* _PROBLEM_: Exactly the lines from the one containing "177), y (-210" through the final line of the data are to be written out again, with nothing added.

* _DATA SECTION_:
---*---

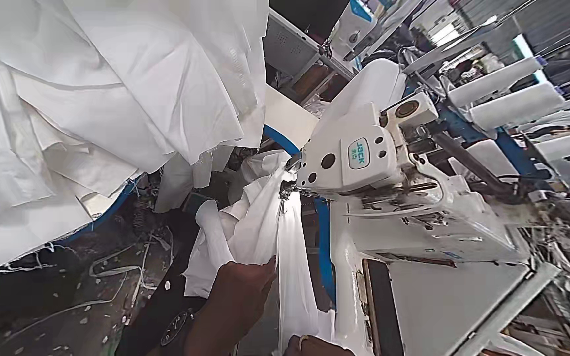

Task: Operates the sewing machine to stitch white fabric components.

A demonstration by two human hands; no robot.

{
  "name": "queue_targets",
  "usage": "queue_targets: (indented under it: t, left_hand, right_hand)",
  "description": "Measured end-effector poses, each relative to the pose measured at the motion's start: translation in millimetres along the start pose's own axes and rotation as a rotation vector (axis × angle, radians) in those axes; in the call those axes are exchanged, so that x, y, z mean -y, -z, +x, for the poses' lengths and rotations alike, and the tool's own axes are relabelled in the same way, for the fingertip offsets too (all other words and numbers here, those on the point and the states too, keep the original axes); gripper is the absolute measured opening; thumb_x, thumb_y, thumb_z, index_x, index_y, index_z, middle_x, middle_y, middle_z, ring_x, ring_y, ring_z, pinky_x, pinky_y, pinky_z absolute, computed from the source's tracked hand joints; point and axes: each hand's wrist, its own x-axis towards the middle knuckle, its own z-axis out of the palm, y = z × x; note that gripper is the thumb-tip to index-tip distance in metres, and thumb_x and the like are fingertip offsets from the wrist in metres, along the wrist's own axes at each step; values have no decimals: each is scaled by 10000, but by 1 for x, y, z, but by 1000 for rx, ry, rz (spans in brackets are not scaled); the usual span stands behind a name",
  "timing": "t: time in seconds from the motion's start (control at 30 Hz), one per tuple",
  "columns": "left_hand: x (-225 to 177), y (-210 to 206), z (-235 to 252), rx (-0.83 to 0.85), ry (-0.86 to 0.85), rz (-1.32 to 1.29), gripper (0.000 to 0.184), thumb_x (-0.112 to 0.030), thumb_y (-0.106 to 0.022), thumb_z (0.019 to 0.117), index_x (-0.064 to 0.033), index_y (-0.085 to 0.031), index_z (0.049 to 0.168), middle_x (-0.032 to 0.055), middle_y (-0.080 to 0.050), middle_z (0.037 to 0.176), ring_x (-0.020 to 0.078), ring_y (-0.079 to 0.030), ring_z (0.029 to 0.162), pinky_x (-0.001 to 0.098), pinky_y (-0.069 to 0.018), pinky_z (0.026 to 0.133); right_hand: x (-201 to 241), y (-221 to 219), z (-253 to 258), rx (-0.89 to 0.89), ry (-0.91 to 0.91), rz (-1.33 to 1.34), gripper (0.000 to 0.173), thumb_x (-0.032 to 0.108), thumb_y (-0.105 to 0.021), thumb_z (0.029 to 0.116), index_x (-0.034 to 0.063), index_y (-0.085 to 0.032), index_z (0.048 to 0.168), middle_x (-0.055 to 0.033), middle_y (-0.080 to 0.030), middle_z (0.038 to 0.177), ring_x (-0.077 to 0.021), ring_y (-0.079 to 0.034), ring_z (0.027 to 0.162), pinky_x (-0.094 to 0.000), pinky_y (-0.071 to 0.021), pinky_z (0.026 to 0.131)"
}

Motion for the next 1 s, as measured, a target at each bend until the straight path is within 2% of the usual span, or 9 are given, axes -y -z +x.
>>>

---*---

* _SOLUTION TO THIS EXERCISE_:
  "columns": "left_hand: x (-225 to 177), y (-210 to 206), z (-235 to 252), rx (-0.83 to 0.85), ry (-0.86 to 0.85), rz (-1.32 to 1.29), gripper (0.000 to 0.184), thumb_x (-0.112 to 0.030), thumb_y (-0.106 to 0.022), thumb_z (0.019 to 0.117), index_x (-0.064 to 0.033), index_y (-0.085 to 0.031), index_z (0.049 to 0.168), middle_x (-0.032 to 0.055), middle_y (-0.080 to 0.050), middle_z (0.037 to 0.176), ring_x (-0.020 to 0.078), ring_y (-0.079 to 0.030), ring_z (0.029 to 0.162), pinky_x (-0.001 to 0.098), pinky_y (-0.069 to 0.018), pinky_z (0.026 to 0.133); right_hand: x (-201 to 241), y (-221 to 219), z (-253 to 258), rx (-0.89 to 0.89), ry (-0.91 to 0.91), rz (-1.33 to 1.34), gripper (0.000 to 0.173), thumb_x (-0.032 to 0.108), thumb_y (-0.105 to 0.021), thumb_z (0.029 to 0.116), index_x (-0.034 to 0.063), index_y (-0.085 to 0.032), index_z (0.048 to 0.168), middle_x (-0.055 to 0.033), middle_y (-0.080 to 0.030), middle_z (0.038 to 0.177), ring_x (-0.077 to 0.021), ring_y (-0.079 to 0.034), ring_z (0.027 to 0.162), pinky_x (-0.094 to 0.000), pinky_y (-0.071 to 0.021), pinky_z (0.026 to 0.131)"
}

Motion for the next 1 s, as measured, a target at each bend until the straight path is within 2% of the usual span, or 9 are given, axes -y -z +x.
>>>

There's nothing left to add to the answer.